## PROMPT
Omit the images. Reproduce each line of the records exactly as it appears.

## MATERIAL FOR THE TASK

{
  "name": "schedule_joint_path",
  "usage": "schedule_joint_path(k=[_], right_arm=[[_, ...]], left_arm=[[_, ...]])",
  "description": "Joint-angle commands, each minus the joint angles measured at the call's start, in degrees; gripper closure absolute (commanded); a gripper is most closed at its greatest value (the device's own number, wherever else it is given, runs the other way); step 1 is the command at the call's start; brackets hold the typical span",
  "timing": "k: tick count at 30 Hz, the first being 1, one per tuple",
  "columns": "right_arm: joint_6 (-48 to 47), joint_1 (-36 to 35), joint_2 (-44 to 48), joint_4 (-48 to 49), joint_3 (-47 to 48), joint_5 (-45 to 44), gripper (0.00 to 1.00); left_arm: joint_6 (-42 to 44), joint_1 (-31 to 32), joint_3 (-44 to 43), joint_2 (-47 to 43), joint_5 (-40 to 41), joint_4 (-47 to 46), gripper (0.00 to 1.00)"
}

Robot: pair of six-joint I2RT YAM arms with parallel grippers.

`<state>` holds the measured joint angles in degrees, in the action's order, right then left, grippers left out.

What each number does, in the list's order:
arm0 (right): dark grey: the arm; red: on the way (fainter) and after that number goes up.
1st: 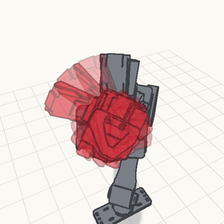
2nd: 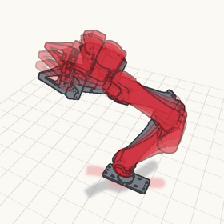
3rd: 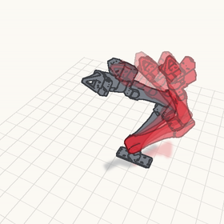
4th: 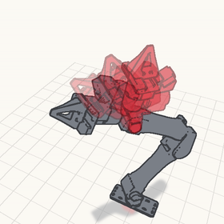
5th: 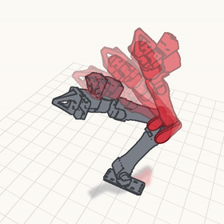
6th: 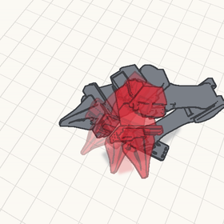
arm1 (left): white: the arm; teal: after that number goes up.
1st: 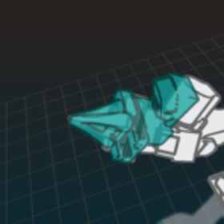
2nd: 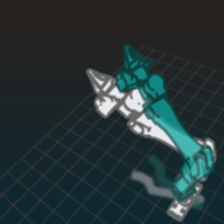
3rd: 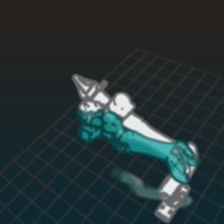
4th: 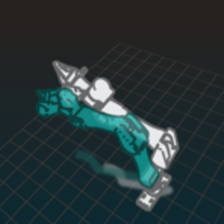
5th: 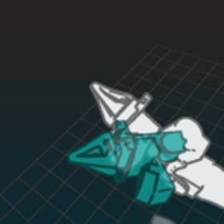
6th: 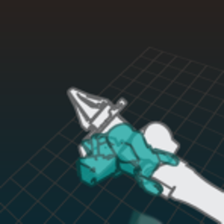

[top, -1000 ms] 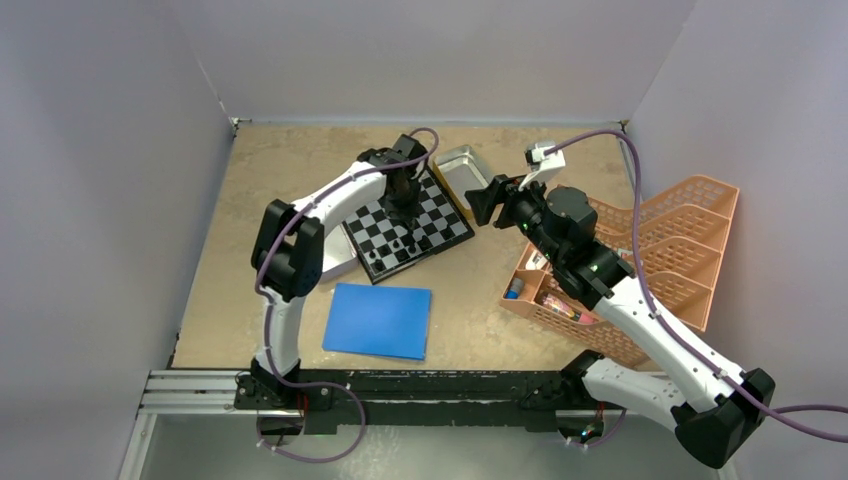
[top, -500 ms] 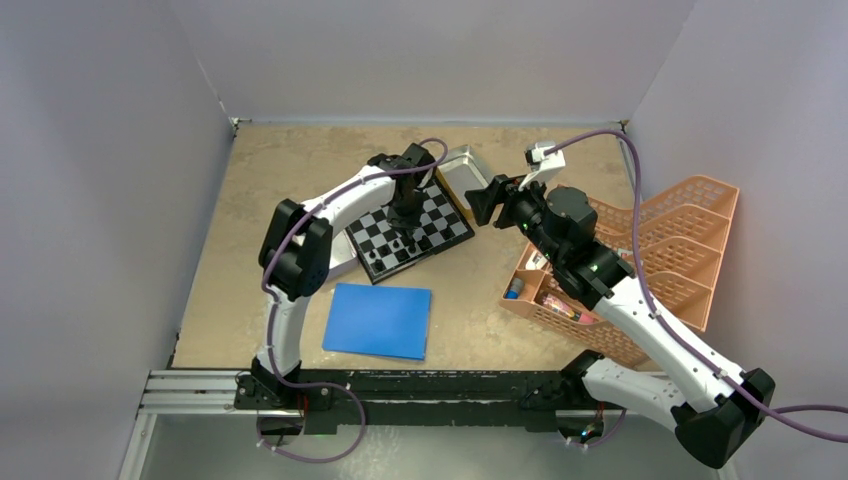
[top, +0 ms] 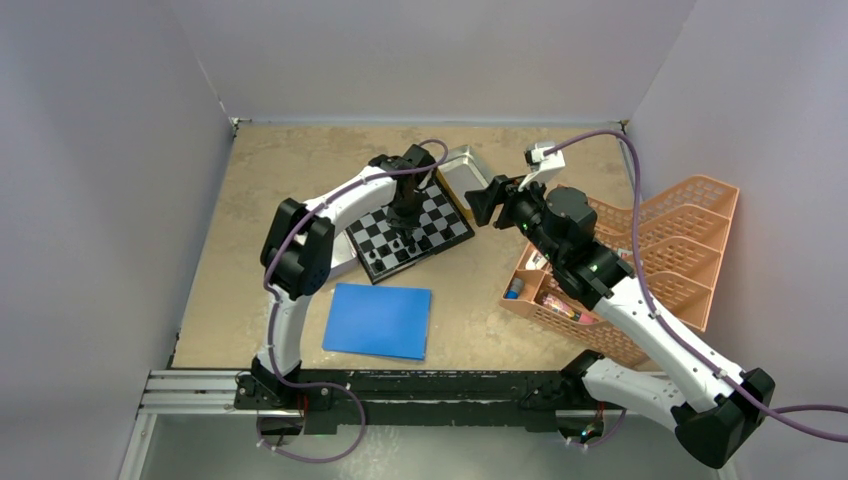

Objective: Set up the chess pieces on the board
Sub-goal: Place the chess piece on the chessboard.

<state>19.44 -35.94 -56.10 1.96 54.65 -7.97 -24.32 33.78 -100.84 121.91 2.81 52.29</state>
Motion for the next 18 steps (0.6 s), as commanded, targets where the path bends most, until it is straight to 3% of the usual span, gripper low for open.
schedule_joint_path(k=[1, 18], right_arm=[[-0.3, 0.2, 1.2, 1.2, 0.0, -0.7, 0.32], [-0.6, 0.2, 0.6, 2.1, -0.4, -0.2, 0.31]], left_arm=[[1.2, 0.1, -1.9, 0.3, 0.9, -1.3, 0.98], [1.6, 0.1, -1.5, 0.6, 1.3, -2.3, 0.93]])
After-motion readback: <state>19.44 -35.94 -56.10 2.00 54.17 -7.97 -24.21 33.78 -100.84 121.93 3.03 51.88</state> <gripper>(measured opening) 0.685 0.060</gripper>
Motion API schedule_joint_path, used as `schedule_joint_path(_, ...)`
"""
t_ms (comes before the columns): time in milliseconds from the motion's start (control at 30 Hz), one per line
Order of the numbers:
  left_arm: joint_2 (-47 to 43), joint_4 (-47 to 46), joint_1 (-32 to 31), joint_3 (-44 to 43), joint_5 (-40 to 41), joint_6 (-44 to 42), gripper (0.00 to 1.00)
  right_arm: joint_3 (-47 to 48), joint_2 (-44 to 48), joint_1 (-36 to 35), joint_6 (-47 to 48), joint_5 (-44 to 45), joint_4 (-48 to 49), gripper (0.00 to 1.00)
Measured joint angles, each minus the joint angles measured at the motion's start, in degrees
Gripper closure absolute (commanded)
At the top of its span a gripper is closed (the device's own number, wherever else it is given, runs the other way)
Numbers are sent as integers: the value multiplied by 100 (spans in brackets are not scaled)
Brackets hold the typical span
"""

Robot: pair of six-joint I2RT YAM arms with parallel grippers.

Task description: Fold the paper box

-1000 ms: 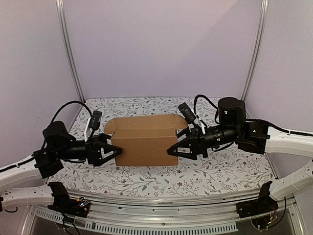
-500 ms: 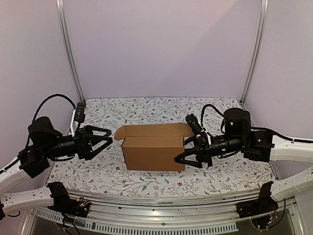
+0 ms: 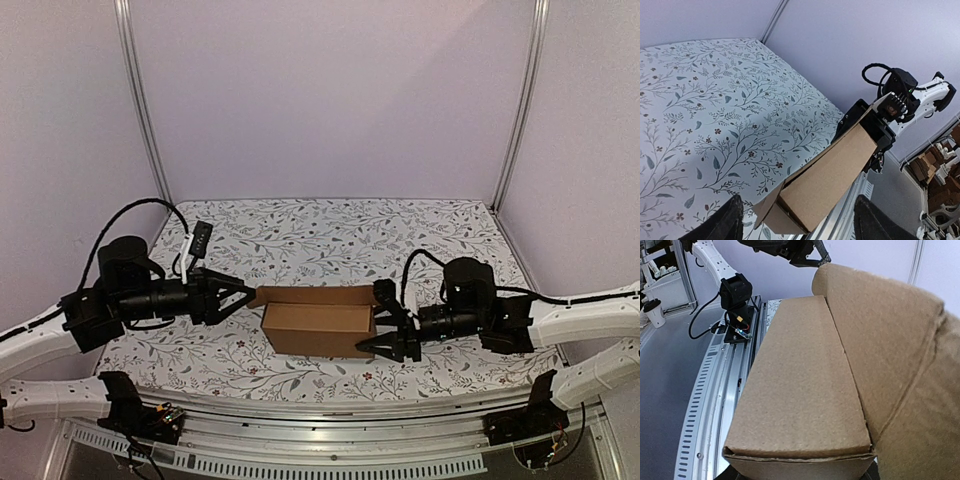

## EXERCISE RESPONSE
{
  "name": "schedule_joint_path",
  "usage": "schedule_joint_path(k=[_], right_arm=[[_, ...]], left_arm=[[_, ...]])",
  "description": "Joint-angle commands, each minus the joint angles measured at the call's start, in degrees; gripper closure absolute (commanded); a gripper is most closed at its greatest value (the device's own number, wherever else it is given, runs the other way); step 1 is the command at the call's start; brackets hold the typical span",
  "timing": "k: tick count at 30 Hz, the first being 1, one per tuple",
  "columns": "right_arm: joint_6 (-48 to 47), joint_1 (-36 to 35), joint_2 (-44 to 48), joint_4 (-48 to 49), joint_3 (-47 to 48), joint_5 (-45 to 44), gripper (0.00 to 1.00); left_arm: joint_6 (-42 to 44), joint_1 (-31 to 32), joint_3 (-44 to 43), joint_2 (-47 to 43), joint_5 (-40 to 41), joint_4 (-47 to 46), gripper (0.00 to 1.00)"
}

Robot: pair of six-joint I2RT YAM arms with parallel grippers.

`<state>` holds the measured joint angles in degrees, in the action's order, right then left, grippers left out.

What each number does, in the list's order:
arm0 (right): dark grey: the arm; red: on the way (fainter) and after that number goes up.
1st: 
2nd: 
3rd: 
4th: 
5th: 
6th: 
arm1 (left): white: the arm; teal: after that number goes up.
1st: 
2nd: 
3rd: 
4th: 
5th: 
6th: 

[top, -1000 ms] 
[top, -500 ms] 
[top, +0 ms] 

Objective: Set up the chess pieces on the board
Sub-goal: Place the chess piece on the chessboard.

<state>19.44 -35.94 -56.10 1.96 54.65 -7.97 -24.32 33.78 -100.84 121.91 2.81 52.29</state>
Motion for the next 18 steps (0.6 s), as commanded, targets where the path bends most, until it is straight to 3% of the usual span, gripper low for open.
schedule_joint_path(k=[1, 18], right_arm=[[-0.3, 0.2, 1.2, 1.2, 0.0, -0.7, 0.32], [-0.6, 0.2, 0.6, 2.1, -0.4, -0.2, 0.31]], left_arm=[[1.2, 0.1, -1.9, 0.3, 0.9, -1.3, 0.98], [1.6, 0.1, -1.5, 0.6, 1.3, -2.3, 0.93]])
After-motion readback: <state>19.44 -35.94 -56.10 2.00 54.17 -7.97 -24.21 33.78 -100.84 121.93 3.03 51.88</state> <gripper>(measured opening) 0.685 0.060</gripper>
Motion API schedule_joint_path, used as `schedule_joint_path(_, ...)`
"""
t_ms (comes before the columns): time in milliseconds from the motion's start (control at 30 Hz), one per line
Order of the numbers:
  left_arm: joint_2 (-47 to 43), joint_4 (-47 to 46), joint_1 (-32 to 31), joint_3 (-44 to 43), joint_5 (-40 to 41), joint_6 (-44 to 42), gripper (0.00 to 1.00)
  right_arm: joint_3 (-47 to 48), joint_2 (-44 to 48), joint_1 (-36 to 35), joint_6 (-47 to 48), joint_5 (-44 to 45), joint_4 (-48 to 49), gripper (0.00 to 1.00)
Measured joint angles, each minus the joint angles measured at the motion's start, in degrees
Gripper closure absolute (commanded)
At the top of its span a gripper is closed (the device's own number, wherever else it is given, runs the other way)
Numbers are sent as integers: the value multiplied by 100 (spans in brackets are not scaled)
Brackets hold the typical span
"""

Robot: pair of six-joint I2RT YAM arms with parallel grippers.

Task description: Fold the paper box

-1000 ms: 
-500 ms: 
+0 ms: 

The output requires no further additions.